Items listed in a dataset
================

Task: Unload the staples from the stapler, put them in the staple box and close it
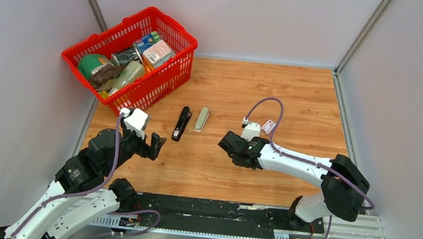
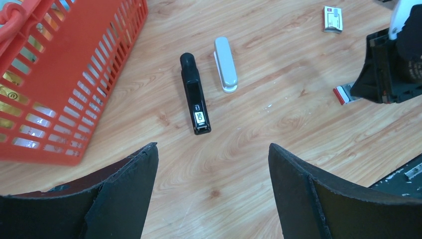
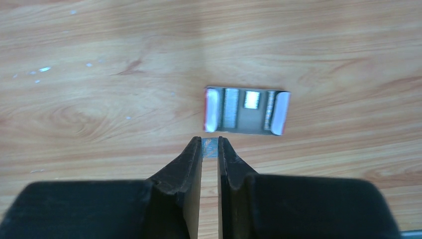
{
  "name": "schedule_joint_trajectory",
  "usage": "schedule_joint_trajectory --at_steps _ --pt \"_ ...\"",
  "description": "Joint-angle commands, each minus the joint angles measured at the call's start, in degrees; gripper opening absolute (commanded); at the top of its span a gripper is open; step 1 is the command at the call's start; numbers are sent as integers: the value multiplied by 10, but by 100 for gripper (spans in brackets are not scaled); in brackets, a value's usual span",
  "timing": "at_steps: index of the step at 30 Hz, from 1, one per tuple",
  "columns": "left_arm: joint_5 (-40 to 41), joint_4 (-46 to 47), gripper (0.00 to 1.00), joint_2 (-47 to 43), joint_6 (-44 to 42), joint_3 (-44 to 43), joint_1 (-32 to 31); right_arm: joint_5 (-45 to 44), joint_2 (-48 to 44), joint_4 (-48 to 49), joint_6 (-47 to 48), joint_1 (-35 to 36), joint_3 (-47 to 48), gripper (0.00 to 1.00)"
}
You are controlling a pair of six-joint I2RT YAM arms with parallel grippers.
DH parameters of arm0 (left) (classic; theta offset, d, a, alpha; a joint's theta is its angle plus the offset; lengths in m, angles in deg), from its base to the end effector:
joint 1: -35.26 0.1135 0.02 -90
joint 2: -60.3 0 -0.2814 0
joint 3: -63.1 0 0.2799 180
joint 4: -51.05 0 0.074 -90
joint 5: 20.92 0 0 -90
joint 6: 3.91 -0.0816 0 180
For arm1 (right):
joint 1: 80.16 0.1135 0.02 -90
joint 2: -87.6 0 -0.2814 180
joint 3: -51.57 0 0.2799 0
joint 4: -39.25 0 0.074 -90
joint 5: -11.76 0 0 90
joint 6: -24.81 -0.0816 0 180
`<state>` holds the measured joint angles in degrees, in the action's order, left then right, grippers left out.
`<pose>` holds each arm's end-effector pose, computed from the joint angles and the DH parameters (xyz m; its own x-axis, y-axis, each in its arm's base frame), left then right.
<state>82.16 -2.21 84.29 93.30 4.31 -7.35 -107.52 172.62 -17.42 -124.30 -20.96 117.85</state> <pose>0.1143 -0.0801 0.3391 -0.2941 0.1045 -0.9500 0.4682 0.8823 -0.0480 0.1865 0.2349 0.1634 -0.8432 0.0473 -0.5355 0.0730 0.9970 -0.0268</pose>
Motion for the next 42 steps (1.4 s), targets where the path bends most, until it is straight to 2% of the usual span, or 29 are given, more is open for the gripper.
schedule_joint_trajectory --at_steps 1,6,13,26,42 --pt "11 14 88 8 -5 0 2 -22 -47 -7 -1 -33 -35 15" --pt "15 13 88 13 -5 0 2 -21 -71 3 12 -67 -57 15" --pt "17 12 88 19 -6 -1 2 2 -57 35 22 -89 -75 15" --pt "18 13 88 21 -6 0 2 25 -20 74 22 -97 -88 15" --pt "17 14 88 25 -6 0 3 40 -20 89 16 -97 -107 15"
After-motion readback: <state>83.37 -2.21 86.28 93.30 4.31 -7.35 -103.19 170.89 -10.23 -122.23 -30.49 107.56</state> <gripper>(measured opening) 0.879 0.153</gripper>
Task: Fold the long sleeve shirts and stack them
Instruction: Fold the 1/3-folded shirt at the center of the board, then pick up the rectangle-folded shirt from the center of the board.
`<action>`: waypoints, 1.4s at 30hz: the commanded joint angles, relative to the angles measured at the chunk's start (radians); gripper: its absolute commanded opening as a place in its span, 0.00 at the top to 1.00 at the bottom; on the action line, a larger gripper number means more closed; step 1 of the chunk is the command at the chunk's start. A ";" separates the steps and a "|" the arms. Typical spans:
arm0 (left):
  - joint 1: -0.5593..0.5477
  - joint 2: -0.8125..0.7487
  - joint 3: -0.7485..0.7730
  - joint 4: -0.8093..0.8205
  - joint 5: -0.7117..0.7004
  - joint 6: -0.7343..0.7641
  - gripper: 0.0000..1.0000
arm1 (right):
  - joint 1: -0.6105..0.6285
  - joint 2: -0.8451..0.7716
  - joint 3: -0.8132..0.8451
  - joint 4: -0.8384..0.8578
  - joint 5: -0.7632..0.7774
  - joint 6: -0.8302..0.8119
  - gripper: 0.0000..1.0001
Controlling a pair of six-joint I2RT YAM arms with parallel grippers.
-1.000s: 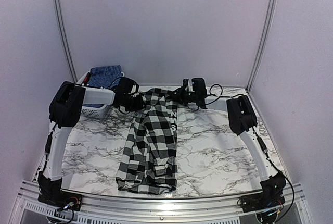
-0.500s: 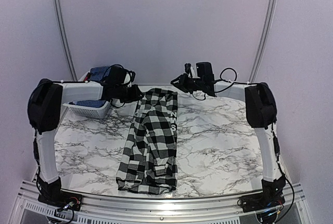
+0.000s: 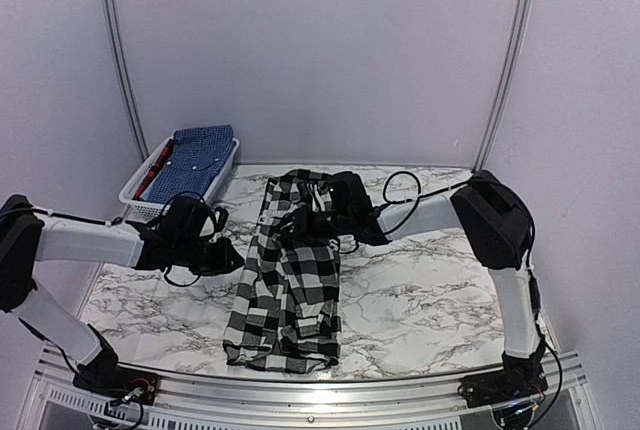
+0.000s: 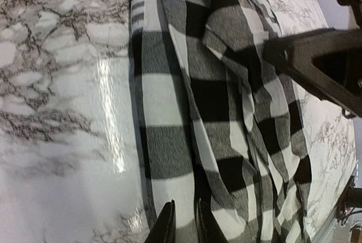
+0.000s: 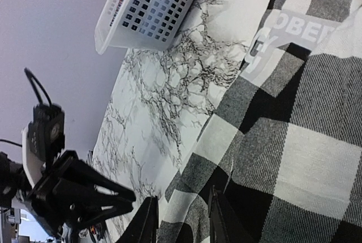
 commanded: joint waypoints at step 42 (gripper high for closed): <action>-0.579 -0.376 -0.360 -0.152 -0.275 -0.431 0.89 | 0.494 -0.582 -0.817 0.139 0.407 0.350 0.72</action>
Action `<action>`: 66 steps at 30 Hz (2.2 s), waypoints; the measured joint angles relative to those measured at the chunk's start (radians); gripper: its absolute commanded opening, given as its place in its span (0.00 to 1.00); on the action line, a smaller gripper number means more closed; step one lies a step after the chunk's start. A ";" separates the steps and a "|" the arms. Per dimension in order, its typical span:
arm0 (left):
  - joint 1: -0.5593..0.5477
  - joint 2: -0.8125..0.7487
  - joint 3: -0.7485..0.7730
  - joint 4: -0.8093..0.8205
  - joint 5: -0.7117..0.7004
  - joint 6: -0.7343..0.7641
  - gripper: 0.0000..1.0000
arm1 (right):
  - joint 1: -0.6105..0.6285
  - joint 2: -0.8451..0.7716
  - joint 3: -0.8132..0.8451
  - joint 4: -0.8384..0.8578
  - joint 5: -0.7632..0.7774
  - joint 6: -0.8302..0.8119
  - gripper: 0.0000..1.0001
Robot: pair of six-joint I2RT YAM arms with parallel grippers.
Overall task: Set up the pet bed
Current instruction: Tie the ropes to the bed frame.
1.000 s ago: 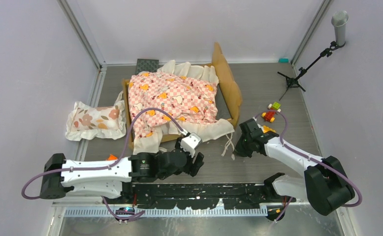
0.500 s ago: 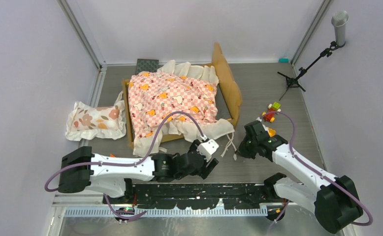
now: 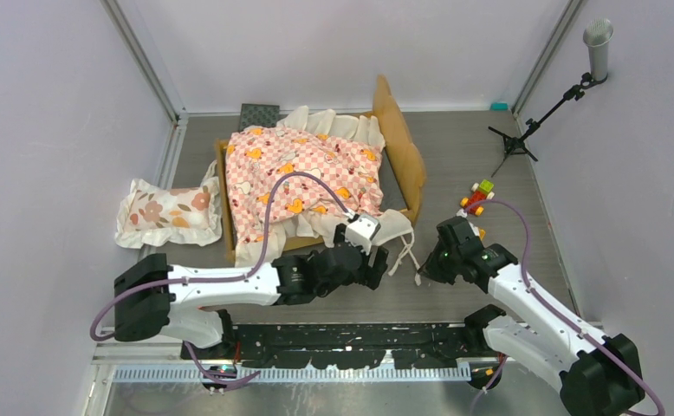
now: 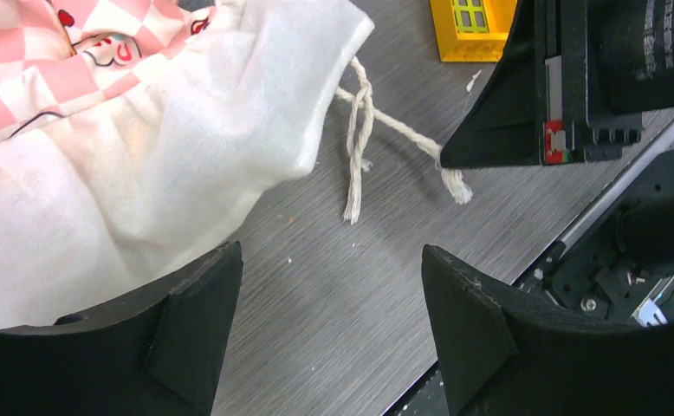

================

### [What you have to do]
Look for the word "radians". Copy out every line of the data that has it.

### [Task answer]
`<action>`: waypoints, 1.4s at 30hz: the commanded joint angles, relative to the angles measured at the chunk's start (radians); gripper: its absolute commanded opening as a place in its span, 0.00 at the top to 1.00 at the bottom; on the action line, a larger gripper number means more closed; step 1 of the chunk is the command at the chunk's start. A ";" separates the steps and a "|" the arms. Typical spans:
Action `<action>`: 66 steps at 30 Hz (2.2 s), waypoints; the measured joint angles relative to those measured at the chunk's start (radians); gripper: its absolute commanded opening, given as its place in its span (0.00 to 1.00); on the action line, a smaller gripper number means more closed; step one lies a step after the chunk's start. A ";" separates the steps and a "|" the arms. Per dimension in order, its typical span:

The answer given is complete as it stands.